EXCERPTED DATA below:

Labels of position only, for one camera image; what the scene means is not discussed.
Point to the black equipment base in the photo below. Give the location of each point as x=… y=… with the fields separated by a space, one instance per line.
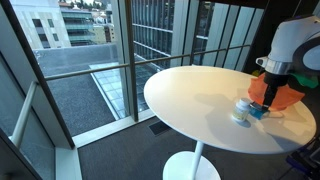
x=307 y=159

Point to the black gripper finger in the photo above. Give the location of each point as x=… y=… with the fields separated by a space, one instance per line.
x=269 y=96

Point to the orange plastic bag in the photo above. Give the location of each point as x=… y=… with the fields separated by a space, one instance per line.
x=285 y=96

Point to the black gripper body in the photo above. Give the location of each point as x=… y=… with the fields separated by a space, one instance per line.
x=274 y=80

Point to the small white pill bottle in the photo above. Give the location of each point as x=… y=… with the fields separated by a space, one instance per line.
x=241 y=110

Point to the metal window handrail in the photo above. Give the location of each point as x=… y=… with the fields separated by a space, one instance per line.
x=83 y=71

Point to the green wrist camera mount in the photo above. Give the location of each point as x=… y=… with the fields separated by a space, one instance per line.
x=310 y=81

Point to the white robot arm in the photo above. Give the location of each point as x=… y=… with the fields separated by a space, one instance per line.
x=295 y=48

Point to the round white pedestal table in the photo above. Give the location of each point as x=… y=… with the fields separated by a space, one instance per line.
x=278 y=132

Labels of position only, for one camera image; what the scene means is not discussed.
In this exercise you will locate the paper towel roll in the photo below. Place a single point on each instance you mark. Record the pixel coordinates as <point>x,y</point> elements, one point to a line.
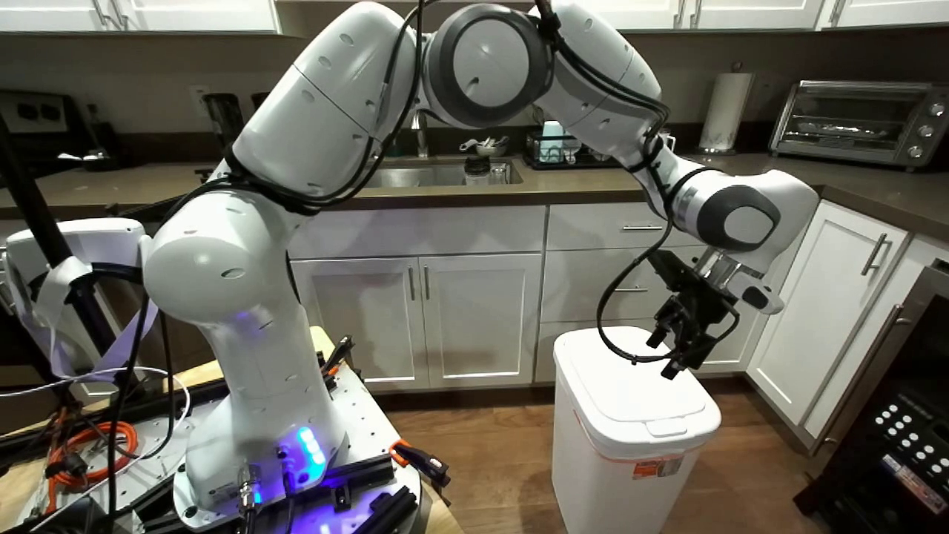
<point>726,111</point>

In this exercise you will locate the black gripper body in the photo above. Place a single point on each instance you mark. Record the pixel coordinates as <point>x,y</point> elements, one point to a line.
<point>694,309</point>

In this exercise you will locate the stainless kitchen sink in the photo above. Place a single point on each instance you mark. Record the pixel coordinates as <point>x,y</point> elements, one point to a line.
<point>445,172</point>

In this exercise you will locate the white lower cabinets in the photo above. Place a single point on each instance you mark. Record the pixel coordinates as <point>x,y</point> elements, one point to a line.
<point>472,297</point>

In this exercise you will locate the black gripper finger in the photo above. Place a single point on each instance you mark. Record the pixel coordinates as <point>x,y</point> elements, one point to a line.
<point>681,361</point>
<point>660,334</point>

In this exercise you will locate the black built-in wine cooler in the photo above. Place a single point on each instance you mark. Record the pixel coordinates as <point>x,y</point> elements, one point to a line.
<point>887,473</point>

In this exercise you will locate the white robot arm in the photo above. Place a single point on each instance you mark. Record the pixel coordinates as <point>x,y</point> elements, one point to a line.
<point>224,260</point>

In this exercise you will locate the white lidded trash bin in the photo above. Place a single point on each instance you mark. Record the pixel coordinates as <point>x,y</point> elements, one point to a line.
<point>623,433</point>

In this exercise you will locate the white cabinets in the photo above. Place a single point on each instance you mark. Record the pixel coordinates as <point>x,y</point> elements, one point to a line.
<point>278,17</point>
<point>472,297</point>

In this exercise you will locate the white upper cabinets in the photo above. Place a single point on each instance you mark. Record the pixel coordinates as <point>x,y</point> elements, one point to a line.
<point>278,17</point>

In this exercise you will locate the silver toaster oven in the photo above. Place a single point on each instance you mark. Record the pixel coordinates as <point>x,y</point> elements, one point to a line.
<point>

End of EXCERPTED DATA.

WORK ORDER. Provide the lines again, unchanged, from where the data above begins through the line containing "<point>694,309</point>", both ends included, omitting pictures and adding nothing.

EXERCISE RESPONSE.
Labels of position only, for one camera image; what the scene means is not discussed.
Point to the black equipment base in the photo below. Give the location of each point as x=… y=… with the fields separated by a space, one instance per line.
x=307 y=159

Point to the black gripper finger in the photo above. Give the location of each point as x=… y=… with the fields separated by a space, one instance per line.
x=269 y=96

Point to the orange plastic bag in the photo above. Give the location of each point as x=… y=… with the fields separated by a space, one instance per line.
x=285 y=96

Point to the black gripper body in the photo above. Give the location of each point as x=… y=… with the fields separated by a space, one instance per line.
x=274 y=80

Point to the small white pill bottle in the photo above. Give the location of each point as x=… y=… with the fields separated by a space, one instance per line.
x=241 y=110

Point to the metal window handrail in the photo above. Give the location of each point as x=… y=… with the fields separated by a space, one instance per line.
x=83 y=71

Point to the green wrist camera mount in the photo above. Give the location of each point as x=… y=… with the fields separated by a space, one instance per line.
x=310 y=81

Point to the white robot arm in the photo above. Give the location of each point as x=… y=… with the fields separated by a space, one instance per line.
x=295 y=48

Point to the round white pedestal table in the photo above. Give the location of each point as x=… y=… with the fields separated by a space, one instance per line.
x=278 y=132

Labels of position only, for one camera image; what the scene means is not discussed.
In this exercise you will locate the paper towel roll in the photo below. Place a single point on each instance you mark. Record the pixel coordinates as <point>x,y</point> elements, one point to a line.
<point>726,111</point>

In this exercise you will locate the black gripper body in the photo above. Place a single point on each instance you mark. Record the pixel coordinates as <point>x,y</point> elements, one point to a line.
<point>694,309</point>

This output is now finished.